彼女にわかるのはあくまで同じ狼同士であれば適切なタイミングで躾が行えるであろうというところまでだ。
「くぅ~~ん」
「あらこんにちわ。ええっとあなたは……?」
己の前までやって来て鼻を鳴らす狼にエィレは興味深そうに微笑んだ。
先ほどヴィラの指に噛みついた仔狼を咥え、引き剥がした狼である。
仔狼ではない。
明らかな成狼である。
だがコルキほどに大きくはない。
体長はだいたい4フース(約120cm)に満たないほど。
唸り声などを上げておらず、大人しそうな印象を受ける。
尻尾をさかんに振っているが、それが何を意味するのかはエィレにはわからなかった。
その狼はしばらくエィレの前に留まっていたがやがて尻尾を振りながらコルキと隣に並び、その身体をコルキに擦り付け甘い鳴き声を上げた。
コルキもまた目を細め、その狼の背中のをそっと舐め毛づくろいをする。
「あ、もしかして…」
エィレはハッとしてラルゥの方に顔を向けた。
「ええ。
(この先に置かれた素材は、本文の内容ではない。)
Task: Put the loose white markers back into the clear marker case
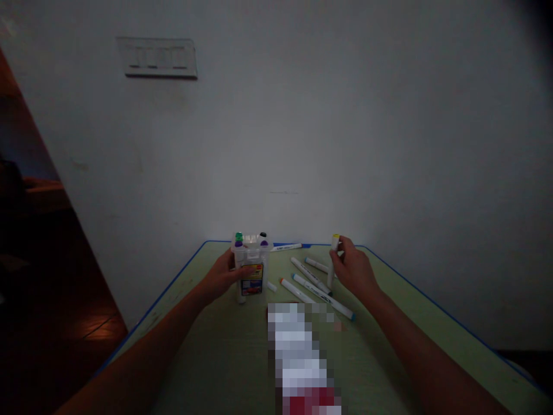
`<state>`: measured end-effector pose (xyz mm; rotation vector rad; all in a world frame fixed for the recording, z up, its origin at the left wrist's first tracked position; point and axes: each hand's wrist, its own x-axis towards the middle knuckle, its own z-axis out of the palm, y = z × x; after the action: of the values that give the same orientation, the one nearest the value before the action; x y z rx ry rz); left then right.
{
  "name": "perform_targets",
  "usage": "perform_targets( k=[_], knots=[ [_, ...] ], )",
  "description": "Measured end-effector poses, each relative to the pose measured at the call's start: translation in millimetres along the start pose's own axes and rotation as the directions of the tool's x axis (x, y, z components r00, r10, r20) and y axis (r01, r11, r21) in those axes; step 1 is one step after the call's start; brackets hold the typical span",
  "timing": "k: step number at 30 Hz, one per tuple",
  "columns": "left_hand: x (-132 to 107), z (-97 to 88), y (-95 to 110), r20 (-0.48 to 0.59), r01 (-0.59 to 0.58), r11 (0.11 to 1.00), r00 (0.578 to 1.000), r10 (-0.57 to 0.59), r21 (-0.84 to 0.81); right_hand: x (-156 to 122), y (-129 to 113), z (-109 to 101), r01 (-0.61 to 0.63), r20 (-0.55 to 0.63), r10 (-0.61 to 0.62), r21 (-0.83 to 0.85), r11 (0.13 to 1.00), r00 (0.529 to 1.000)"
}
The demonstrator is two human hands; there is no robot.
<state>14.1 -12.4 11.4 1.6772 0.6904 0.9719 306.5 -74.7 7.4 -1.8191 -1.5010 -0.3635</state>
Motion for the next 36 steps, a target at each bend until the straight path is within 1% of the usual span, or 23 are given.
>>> perform_targets(
  k=[6, 12, 18, 31, 36],
  knots=[
    [0.4, 0.3, -0.2, -0.018, 0.002, 1.000, 1.000, -0.002, -0.010, -0.4, -2.0, -1.0, -0.008, -0.004, 0.008, 0.016, 1.000, 1.000],
    [0.0, 1.2, 1.4, -0.007, 0.011, 1.000, 1.000, -0.011, 0.006, -1.3, -4.1, -3.1, -0.009, -0.004, 0.009, 0.066, 0.998, 1.000],
    [0.5, 0.6, 0.2, -0.023, 0.003, 1.000, 1.000, -0.003, -0.010, -2.3, -3.6, -4.0, 0.024, -0.023, -0.023, 0.060, 0.998, 0.999],
    [0.3, -0.5, -1.4, -0.014, 0.005, 1.000, 1.000, -0.005, -0.020, -1.0, -2.0, -3.1, 0.012, -0.037, -0.011, 0.035, 0.999, 0.999],
    [0.7, -0.3, -2.3, -0.009, 0.007, 1.000, 1.000, -0.008, -0.014, -0.8, -2.6, -3.8, -0.005, -0.012, 0.005, 0.033, 0.999, 1.000]
  ],
)
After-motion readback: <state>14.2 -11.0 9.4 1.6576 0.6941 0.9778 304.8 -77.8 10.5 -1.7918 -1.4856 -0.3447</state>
コルキちゃんのつがいのようです」
「へえ……!」
つまり今畑仕事をしていた娘達にじゃれついている仔狼たちは、皆彼女が産んだもの、ということだろうか。
「あれ? ってことは大きさ的に普通の狼……?」
だいぶサイズに差があるけれど、コルキは普通の狼とつがって狼の子を産んだ、ということだろうか。
だとするならコルキはただの狼ということになるが……
「……あれ?」
何か気づいてはいけないことに気づいたような気がする。
エィレはぶんぶんと首を振ってラルゥへの取材を続ける事にした。
まあエィレが気づいていないだけで、その仔狼たちはただの狼ではないのだけれど、それはまた別の話。